▶ _Try it_: Reproduce the lines below exactly, from the one containing "yellow toy lemon: x=252 y=100 stays" through the one containing "left_arm: arm_base_yaw (-27..34), wrist_yaw", both included. Leave out any pictures.

Dataset items
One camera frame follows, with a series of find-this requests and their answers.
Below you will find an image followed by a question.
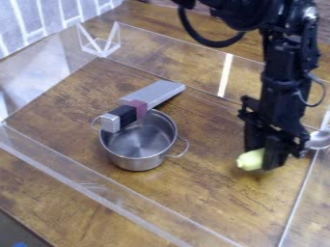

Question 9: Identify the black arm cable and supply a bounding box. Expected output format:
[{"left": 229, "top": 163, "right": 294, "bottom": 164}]
[{"left": 177, "top": 6, "right": 250, "bottom": 49}]

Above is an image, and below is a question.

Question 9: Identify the silver metal pot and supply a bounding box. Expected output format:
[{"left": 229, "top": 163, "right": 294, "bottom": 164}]
[{"left": 98, "top": 109, "right": 190, "bottom": 172}]

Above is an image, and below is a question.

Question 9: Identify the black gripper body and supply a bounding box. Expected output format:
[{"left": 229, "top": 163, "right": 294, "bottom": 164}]
[{"left": 238, "top": 88, "right": 310, "bottom": 158}]

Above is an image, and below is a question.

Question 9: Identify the clear acrylic enclosure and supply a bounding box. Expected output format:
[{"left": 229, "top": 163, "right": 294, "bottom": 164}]
[{"left": 0, "top": 17, "right": 330, "bottom": 247}]

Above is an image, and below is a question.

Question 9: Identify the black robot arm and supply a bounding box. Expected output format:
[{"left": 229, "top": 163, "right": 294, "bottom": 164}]
[{"left": 171, "top": 0, "right": 320, "bottom": 171}]

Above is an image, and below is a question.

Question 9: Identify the silver block with dark bands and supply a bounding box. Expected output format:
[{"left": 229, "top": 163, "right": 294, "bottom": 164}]
[{"left": 100, "top": 80, "right": 186, "bottom": 133}]

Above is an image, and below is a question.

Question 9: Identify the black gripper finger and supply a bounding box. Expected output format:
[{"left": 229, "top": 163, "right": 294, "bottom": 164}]
[
  {"left": 243, "top": 123, "right": 266, "bottom": 151},
  {"left": 262, "top": 135, "right": 290, "bottom": 171}
]

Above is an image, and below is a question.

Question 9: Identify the clear acrylic corner bracket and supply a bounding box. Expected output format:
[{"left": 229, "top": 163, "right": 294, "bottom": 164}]
[{"left": 76, "top": 22, "right": 122, "bottom": 58}]

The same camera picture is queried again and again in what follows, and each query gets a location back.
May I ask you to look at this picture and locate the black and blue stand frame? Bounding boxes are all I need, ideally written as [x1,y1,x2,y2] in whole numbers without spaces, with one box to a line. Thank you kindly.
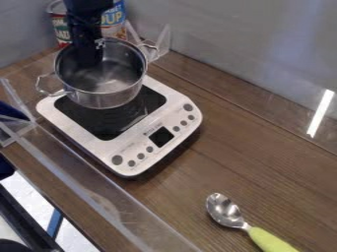
[0,185,64,252]

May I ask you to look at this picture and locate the clear acrylic corner bracket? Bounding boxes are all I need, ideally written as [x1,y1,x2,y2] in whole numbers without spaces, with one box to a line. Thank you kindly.
[124,21,171,63]

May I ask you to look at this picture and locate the spoon with green handle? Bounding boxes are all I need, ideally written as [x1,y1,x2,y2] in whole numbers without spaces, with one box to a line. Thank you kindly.
[206,193,299,252]

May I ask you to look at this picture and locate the alphabet soup can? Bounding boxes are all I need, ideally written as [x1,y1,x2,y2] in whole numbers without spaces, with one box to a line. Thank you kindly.
[102,0,127,39]

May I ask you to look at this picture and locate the tomato sauce can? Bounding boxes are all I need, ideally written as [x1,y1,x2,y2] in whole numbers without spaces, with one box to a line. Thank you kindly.
[45,0,71,47]

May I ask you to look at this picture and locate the blue cloth object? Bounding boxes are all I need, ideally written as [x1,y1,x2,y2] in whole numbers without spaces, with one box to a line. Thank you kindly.
[0,100,29,181]

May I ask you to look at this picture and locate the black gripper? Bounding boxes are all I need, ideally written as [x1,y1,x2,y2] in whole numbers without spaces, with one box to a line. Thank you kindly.
[63,0,115,66]

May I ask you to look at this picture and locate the clear acrylic front barrier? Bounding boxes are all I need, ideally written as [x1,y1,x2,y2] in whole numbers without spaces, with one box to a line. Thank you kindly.
[0,122,202,252]

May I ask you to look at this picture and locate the white and black stove top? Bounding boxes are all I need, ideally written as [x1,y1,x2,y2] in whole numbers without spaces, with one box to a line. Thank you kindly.
[36,77,203,177]

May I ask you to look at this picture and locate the silver steel pot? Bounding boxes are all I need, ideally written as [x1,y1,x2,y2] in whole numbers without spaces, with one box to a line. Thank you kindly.
[36,37,159,109]

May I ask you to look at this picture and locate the clear acrylic left bracket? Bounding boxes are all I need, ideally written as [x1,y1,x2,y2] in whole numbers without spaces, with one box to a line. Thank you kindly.
[0,78,36,148]

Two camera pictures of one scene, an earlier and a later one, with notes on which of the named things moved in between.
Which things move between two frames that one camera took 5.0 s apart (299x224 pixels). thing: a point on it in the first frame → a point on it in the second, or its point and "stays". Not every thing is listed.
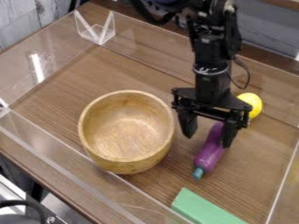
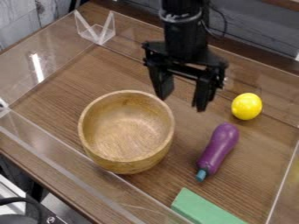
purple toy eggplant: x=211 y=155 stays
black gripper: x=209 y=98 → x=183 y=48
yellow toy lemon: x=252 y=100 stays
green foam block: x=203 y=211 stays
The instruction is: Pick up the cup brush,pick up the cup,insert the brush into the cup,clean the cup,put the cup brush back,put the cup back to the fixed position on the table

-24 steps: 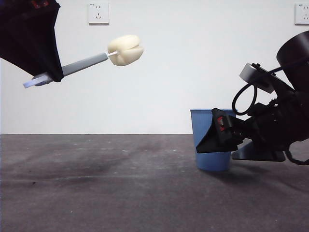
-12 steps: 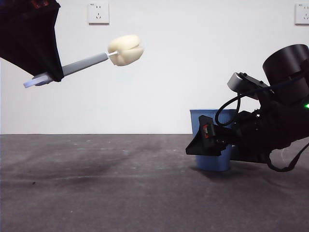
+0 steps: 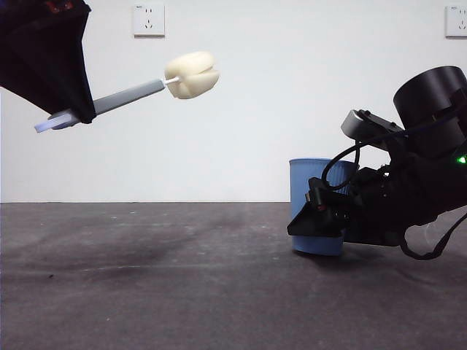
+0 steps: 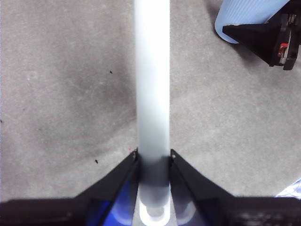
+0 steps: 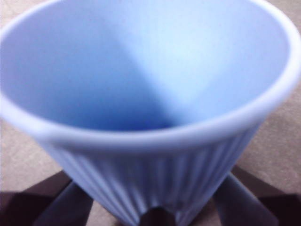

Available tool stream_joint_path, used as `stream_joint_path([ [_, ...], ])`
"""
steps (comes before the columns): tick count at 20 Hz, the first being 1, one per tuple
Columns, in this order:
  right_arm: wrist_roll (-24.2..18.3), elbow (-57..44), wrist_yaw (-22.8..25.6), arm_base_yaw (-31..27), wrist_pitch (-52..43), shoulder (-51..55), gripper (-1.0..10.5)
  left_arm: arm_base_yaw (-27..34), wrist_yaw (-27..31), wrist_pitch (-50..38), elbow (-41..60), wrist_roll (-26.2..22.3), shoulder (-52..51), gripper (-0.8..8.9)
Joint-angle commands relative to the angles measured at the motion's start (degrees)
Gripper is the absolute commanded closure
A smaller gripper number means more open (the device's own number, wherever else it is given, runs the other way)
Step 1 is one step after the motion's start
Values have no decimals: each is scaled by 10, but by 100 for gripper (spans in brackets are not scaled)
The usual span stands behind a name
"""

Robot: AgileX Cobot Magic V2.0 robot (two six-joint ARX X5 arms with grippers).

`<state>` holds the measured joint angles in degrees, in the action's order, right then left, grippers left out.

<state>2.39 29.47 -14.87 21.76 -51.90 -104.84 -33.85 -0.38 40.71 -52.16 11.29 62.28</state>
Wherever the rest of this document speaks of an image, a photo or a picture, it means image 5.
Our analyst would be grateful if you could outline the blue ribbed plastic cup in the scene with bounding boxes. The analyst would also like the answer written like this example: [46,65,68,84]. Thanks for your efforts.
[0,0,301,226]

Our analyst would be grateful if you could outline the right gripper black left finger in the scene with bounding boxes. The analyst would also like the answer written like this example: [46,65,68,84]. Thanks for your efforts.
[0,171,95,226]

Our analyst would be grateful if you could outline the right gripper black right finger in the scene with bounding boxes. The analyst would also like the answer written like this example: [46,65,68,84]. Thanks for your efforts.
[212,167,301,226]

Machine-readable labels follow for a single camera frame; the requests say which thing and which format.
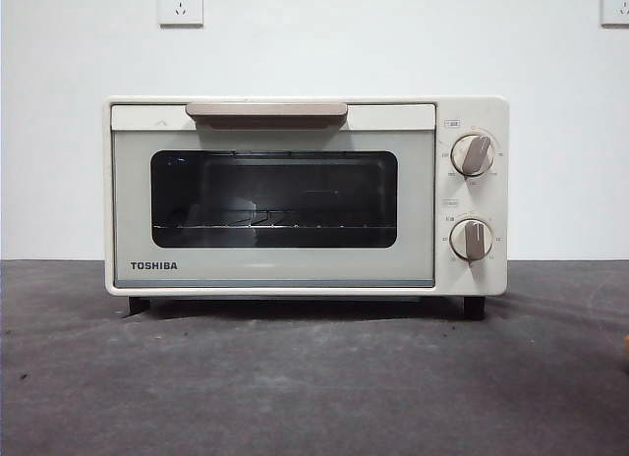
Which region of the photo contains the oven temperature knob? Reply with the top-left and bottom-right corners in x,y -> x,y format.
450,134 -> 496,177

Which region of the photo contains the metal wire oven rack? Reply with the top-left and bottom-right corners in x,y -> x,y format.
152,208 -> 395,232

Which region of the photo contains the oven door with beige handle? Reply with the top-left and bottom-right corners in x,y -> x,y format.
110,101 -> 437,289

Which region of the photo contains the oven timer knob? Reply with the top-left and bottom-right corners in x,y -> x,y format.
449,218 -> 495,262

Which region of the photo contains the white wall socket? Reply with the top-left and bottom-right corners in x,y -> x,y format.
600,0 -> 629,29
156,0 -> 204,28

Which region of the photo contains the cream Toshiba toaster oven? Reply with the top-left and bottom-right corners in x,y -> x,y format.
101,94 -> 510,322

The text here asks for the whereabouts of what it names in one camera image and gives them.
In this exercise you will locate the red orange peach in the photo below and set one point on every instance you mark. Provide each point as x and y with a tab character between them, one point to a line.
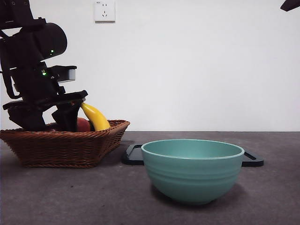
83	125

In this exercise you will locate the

▶ _Response to this exercise_:
yellow toy lemon: x=252 y=100 stays
green foam block: x=203 y=211 stays
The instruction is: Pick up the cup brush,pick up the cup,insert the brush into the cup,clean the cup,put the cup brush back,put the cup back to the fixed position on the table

-24 steps: 
-12 steps: 
+0 steps: 
+0 steps: 
+0 steps: 

Available tool stream_joint_path, used as `stream_joint_path([ [_, ...], ])`
"""
steps (comes before the columns): tick count at 20 Hz, the first being 1, one per tuple
Columns, in this order:
  right_arm: wrist_roll (-24.2..18.3), elbow (-57..44), wrist_yaw (-22.8..25.6), arm_base_yaw (-31..27), wrist_pitch (-52..43), shoulder (-51..55), gripper (-1.0..10.5)
  left_arm: arm_base_yaw (-27..34), wrist_yaw (-27..31), wrist_pitch (-50..38), elbow (-41..60), wrist_roll (-26.2..22.3), shoulder (-52..51), gripper (-0.8..8.9)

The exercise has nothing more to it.